Terminal innervation of abdominal muscles of 4-week-old mice, stained with the AchE-silver method. (a) Normal mouse (Xt/pmn). Bundles of terminal axons originating from intramuscular nerve branches supply individual endplates. These axons run without branching for up to 400 μm. (b) pmn mouse, untreated. A nerve branch contains few intact, possibly afferent fibers and remnants of degenerated axons. Many endplates are devoid of terminal axons. Between these endplates are numerous fine axonal sprouts that, however, are not visible at this magnification. (c and d) pmn mice, AdCT-1–treated. The nerve branch in c appears well preserved, and all endplates are supplied by relatively long terminal axons. Rare examples of unequivocal sprouting are marked in both micrographs (arrows). A muscle spindle is visible in c (open arrow). Calibration bars: 100 μm for a–c, 50 μm for d. (e) Histograms of the lengths of terminal axons of individual endplates measured from the last axonal branching to the entry into the endplate. The lengths of axons of denervated endplates (example of endplates without terminal axon) were recorded as zero. Note large number of denervated endplates in untreated pmn as compared with CT-1–treated pmn and normal mice.

Figure 5

Light micrographs of phrenic nerves from 25-day-old (a, b, and c) and 45-day-old (d) mice. (a) Untreated pmn; (b) normal littermate; (c and d) AdCT-1–treated pmn. Note the well-preserved nerve of the AdCT-1–treated mice at day 25 and still at day 45 compared with that of the 25-day-old untreated pmn mouse. Scale bar: 50 μm.

Figure 6

Light micrographs of facial nucleus of 35-day-old normal (a and b), untreated pmn (c and d), and AdCT-1–treated pmn (e and f) mice. In untreated pmn mice, the number of facial motoneurons was significantly decreased, and many of them showed extensive chromatolysis. Motoneurons were more numerous in the facial nucleus of AdCT-1–treated mice compared with untreated pmn mice (see also Table 1).
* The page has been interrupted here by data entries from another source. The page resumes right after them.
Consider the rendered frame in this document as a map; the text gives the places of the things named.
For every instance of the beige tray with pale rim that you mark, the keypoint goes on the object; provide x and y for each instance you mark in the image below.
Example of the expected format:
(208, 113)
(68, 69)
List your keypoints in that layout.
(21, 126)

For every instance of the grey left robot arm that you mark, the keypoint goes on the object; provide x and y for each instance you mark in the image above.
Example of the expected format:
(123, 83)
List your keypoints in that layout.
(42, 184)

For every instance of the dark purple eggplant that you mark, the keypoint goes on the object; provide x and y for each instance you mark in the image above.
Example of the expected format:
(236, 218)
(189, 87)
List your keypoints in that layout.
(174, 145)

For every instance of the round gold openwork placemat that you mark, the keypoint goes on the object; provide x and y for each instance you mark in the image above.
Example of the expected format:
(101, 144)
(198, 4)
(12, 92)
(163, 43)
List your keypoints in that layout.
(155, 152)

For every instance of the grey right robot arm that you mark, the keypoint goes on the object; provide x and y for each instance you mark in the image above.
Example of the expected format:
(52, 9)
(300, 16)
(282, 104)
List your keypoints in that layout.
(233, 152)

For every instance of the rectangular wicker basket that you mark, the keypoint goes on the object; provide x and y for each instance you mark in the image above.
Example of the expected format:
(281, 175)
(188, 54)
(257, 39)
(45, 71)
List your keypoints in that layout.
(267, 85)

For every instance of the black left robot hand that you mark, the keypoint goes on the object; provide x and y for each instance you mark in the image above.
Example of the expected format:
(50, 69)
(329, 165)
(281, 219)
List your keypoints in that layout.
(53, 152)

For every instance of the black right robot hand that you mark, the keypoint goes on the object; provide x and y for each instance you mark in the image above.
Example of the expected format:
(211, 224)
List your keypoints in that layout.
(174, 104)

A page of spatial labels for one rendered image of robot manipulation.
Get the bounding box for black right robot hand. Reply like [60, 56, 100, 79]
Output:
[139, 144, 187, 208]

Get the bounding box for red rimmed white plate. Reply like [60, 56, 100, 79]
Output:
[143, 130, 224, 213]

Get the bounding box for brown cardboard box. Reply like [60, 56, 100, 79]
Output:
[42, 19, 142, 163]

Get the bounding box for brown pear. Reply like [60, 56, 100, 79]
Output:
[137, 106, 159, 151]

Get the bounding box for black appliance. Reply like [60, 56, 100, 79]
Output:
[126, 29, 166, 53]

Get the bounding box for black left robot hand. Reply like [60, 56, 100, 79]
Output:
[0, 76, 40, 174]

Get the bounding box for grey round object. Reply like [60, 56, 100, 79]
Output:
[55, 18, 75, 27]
Scale bar: 100 μm (a, c, and e), and 50 μm (b, d, and f).

Figure 7

Survival and weight gain of pmn mice after AdCT-1 gene transfer. (a) Survival of AdCT-1–treated mice (filled triangles; n = 18) is significantly improved (log rank test, P = 0.0012) compared with AdLacZ-injected mice (filled squares; n = 20). (b) A dose-dependent reduction in weight gain was observed in AdCT-1–injected pmn mice (filled triangles, 10⁸ PFU; open triangles, 3 × 10⁸ PFU) compared with AdLacZ-injected mice (filled squares, 10⁸ PFU).